Um apelo da "Mãe Suu" poderia ter um grande efeito entre a população, que a venera, apesar das críticas entre a comunidade internacional por sua gestão da crise dos muçulmanos rohingyas.
Vários birmaneses ouvidos pela AFP expressaram decepção.
"Esperava um futuro melhor", disse um homem de 64 anos em uma fila para compra comida, no momento em que o país enfrenta a pandemia de coronavírus, que provocou mais de 140.000 casos e 3.000 mortes.
Mas nem todos estavam nervosos e alguns carros nas ruas de Yangun exibiam bandeiras e tocavam hinos nacionalistas.
Os militares prometeram organizar novas eleições "livres e justas" após o estado de exceção, que em tese deve durar um ano.
Alguns birmaneses não acreditam na promessa.
"Temo que vai durar mais tempo", disse Lamin Oo, de 35 amos. "No momento, tudo está calmo em meu bairro de Yangun, mas temos que nos preparar para o pior".
Em 1988, quase 3.000 civis foram assassinados pelos militares em uma violenta repressão das manifestações contra o governo.
Golpe em Mianmar causa temor e revolta, mas também comemorações¹
Apoiadores do chefe do Exército de Mianmar foram às ruas de Yangon para comemorar seu golpe contra um governo eleito democraticamente acenando com bandeiras em picapes.
Imagens publicadas nas redes sociais mostraram uma multidão de várias dezenas de pessoas reunida no centro da maior cidade de Mianmar para celebrar a tomada de poder pelo general Min Aung Hlaing, mas em outras partes da localidade o clima era de medo, revolta e frustração.
"Estou com raiva. Não quero mais controle militar", disse Zizawah, diretor comercial de 32 anos que só quis informar parte do nome por temer represálias.

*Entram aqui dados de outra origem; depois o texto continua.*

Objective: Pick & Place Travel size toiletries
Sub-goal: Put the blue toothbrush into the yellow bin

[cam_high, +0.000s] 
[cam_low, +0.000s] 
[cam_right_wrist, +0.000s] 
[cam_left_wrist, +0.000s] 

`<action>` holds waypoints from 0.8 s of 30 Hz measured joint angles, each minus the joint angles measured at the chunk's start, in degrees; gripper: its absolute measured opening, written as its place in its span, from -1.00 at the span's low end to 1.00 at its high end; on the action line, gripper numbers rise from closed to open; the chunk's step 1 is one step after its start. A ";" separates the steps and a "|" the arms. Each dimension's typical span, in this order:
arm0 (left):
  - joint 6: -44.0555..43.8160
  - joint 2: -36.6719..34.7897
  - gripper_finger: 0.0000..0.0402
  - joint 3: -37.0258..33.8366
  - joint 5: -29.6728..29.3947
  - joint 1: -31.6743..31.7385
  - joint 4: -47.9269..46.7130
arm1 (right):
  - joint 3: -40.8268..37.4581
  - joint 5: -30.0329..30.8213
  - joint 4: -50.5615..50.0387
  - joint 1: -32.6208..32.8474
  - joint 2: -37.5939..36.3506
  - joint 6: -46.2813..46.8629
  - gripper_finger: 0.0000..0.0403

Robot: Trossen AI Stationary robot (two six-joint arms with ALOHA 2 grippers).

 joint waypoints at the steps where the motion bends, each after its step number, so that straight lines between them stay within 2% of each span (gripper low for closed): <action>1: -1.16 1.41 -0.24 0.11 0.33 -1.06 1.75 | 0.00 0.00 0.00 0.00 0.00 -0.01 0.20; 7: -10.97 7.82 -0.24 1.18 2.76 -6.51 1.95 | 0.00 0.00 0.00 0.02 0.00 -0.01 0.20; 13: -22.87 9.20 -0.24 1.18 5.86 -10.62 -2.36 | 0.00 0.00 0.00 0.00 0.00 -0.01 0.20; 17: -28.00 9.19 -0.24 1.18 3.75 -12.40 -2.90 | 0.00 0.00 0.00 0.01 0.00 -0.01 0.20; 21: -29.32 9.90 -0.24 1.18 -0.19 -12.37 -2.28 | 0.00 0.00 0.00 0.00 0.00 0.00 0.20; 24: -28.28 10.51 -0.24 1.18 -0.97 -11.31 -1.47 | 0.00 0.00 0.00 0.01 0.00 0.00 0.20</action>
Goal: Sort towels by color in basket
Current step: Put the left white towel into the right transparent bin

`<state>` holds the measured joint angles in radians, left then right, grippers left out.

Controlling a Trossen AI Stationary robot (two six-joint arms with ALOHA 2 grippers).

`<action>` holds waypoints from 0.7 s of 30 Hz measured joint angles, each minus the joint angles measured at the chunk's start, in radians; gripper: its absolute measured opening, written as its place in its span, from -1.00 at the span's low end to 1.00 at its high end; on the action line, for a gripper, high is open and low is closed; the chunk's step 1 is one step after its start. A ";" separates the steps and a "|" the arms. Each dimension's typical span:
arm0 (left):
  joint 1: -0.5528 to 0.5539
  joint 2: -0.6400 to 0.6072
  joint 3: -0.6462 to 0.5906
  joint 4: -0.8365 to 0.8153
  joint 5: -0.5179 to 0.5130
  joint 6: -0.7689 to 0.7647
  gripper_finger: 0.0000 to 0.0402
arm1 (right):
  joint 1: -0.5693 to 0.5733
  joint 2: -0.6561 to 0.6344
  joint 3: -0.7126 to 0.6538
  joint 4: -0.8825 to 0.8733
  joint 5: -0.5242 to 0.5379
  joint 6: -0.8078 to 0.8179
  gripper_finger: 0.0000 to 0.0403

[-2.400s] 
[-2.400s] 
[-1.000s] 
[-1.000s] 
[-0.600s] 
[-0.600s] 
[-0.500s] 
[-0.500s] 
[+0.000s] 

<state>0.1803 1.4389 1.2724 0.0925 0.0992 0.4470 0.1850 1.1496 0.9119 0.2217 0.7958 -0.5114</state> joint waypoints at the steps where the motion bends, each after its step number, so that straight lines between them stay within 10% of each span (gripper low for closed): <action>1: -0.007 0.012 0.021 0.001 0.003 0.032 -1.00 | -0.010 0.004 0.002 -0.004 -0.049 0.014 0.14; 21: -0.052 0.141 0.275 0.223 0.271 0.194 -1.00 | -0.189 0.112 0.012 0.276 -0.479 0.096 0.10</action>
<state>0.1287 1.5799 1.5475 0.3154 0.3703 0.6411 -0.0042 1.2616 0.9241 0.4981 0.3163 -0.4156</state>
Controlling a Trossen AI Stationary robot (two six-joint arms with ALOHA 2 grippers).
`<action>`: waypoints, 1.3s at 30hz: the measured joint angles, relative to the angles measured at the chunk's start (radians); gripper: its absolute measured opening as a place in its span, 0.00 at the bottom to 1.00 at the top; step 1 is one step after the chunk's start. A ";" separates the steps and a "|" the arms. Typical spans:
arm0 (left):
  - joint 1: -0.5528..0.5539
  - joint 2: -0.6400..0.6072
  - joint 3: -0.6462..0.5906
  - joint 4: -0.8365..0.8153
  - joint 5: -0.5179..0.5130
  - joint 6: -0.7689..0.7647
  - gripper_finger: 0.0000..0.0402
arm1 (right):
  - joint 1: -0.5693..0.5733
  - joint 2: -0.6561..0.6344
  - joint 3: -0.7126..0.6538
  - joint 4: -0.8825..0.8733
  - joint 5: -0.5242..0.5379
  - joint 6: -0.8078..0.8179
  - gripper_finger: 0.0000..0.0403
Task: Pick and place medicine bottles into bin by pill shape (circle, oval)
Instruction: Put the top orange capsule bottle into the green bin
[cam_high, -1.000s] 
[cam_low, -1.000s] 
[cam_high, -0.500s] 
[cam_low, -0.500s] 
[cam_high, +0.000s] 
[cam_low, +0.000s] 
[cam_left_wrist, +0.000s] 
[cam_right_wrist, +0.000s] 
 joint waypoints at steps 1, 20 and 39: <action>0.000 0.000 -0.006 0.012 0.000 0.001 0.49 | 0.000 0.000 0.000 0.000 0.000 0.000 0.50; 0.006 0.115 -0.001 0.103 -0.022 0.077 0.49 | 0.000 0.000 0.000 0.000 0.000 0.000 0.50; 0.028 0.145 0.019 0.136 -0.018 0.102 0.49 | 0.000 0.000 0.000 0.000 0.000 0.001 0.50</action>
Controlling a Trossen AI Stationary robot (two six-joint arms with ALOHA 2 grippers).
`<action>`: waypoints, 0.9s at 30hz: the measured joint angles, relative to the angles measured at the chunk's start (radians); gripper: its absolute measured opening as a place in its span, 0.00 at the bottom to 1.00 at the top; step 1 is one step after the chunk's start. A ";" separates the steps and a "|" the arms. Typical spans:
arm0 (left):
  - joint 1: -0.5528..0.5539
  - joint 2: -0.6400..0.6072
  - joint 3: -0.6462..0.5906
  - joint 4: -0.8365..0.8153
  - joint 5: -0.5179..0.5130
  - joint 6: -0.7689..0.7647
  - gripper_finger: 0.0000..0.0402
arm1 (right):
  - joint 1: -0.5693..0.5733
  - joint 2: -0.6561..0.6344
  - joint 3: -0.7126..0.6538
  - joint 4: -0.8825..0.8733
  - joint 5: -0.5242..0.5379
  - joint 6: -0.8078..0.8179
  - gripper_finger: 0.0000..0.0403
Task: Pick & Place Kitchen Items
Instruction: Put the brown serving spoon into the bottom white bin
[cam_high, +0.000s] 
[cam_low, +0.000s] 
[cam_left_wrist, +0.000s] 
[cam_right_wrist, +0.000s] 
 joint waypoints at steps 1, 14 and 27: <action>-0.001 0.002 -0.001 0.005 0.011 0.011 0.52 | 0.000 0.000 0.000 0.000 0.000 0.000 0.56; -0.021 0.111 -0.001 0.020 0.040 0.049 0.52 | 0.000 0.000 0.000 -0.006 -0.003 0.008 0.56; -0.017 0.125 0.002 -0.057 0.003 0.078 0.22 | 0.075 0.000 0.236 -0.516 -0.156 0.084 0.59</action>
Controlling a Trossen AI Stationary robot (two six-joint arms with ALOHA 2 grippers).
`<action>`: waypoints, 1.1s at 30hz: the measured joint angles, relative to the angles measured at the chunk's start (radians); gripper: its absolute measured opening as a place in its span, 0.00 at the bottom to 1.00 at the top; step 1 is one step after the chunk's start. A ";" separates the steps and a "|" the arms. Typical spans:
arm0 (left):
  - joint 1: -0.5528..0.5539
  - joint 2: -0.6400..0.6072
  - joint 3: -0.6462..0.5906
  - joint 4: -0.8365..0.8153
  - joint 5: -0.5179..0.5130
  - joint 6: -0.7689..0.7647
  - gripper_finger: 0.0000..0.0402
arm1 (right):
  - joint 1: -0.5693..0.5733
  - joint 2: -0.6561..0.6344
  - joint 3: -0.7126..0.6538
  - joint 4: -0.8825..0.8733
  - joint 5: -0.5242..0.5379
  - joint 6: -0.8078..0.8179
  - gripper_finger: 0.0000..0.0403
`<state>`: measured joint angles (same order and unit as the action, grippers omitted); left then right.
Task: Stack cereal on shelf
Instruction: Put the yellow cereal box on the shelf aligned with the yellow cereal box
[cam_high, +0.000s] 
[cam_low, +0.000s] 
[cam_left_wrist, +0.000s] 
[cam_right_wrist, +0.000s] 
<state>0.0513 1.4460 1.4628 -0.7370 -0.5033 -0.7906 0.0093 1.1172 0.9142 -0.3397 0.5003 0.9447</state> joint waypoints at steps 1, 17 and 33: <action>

"A maneira como eles agem é como uma ditadura. Todos nós sabemos em quem votamos."
O Exército de Mianmar disse ter detido a líder eleita Aung San Suu Kyi, cujo partido Liga Nacional pela Democracia (NLD) venceu com grande vantagem uma eleição de novembro que os militares contestam.
"Hoje é o dia em que o povo está feliz", disse um monge nacionalista a uma multidão de apoiadores dos militares em um vídeo publicado no Facebook.
Suu Kyi é extremamente popular no país como figura central de décadas de luta contra juntas anteriores, apesar da revolta de países ocidentais com a maneira como ela lidou com um êxodo de refugiados rohingya que fugiam de uma repressão do Exército em 2017.
"Tivemos uma eleição legal. As pessoas votaram naquele que preferiram", disse Theinny Oo, um consultor de desenvolvimento.
"Agora não temos proteção sob a lei. Sentimo-nos inseguros e amedrontados."
Ativistas pró-democracia deram pouco crédito a um comunicado no qual o Exército disse que realizará uma eleição justa e depois deixará o governo.
"Eles tomaram o poder à força", disse à Reuters o ativista Maung Saungkha. "Todos se sentem revoltados e aborrecidos… não confio em absoluto no fato de que as eleições serão realizadas depois de um ano e que eles transferirão o poder de volta."
As notícias do golpe, anunciadas na mídia controlada pelos militares, circularam esporadicamente por causa de grandes interrupções nas conexões de internet de celulares com as quais muitas pessoas contam para se manter informadas.
Filas se formaram em caixas eletrônicos, mas muitos pararam de funcionar por causa das oscilações na internet, e bancos anunciaram que estão sendo obrigados a fechar.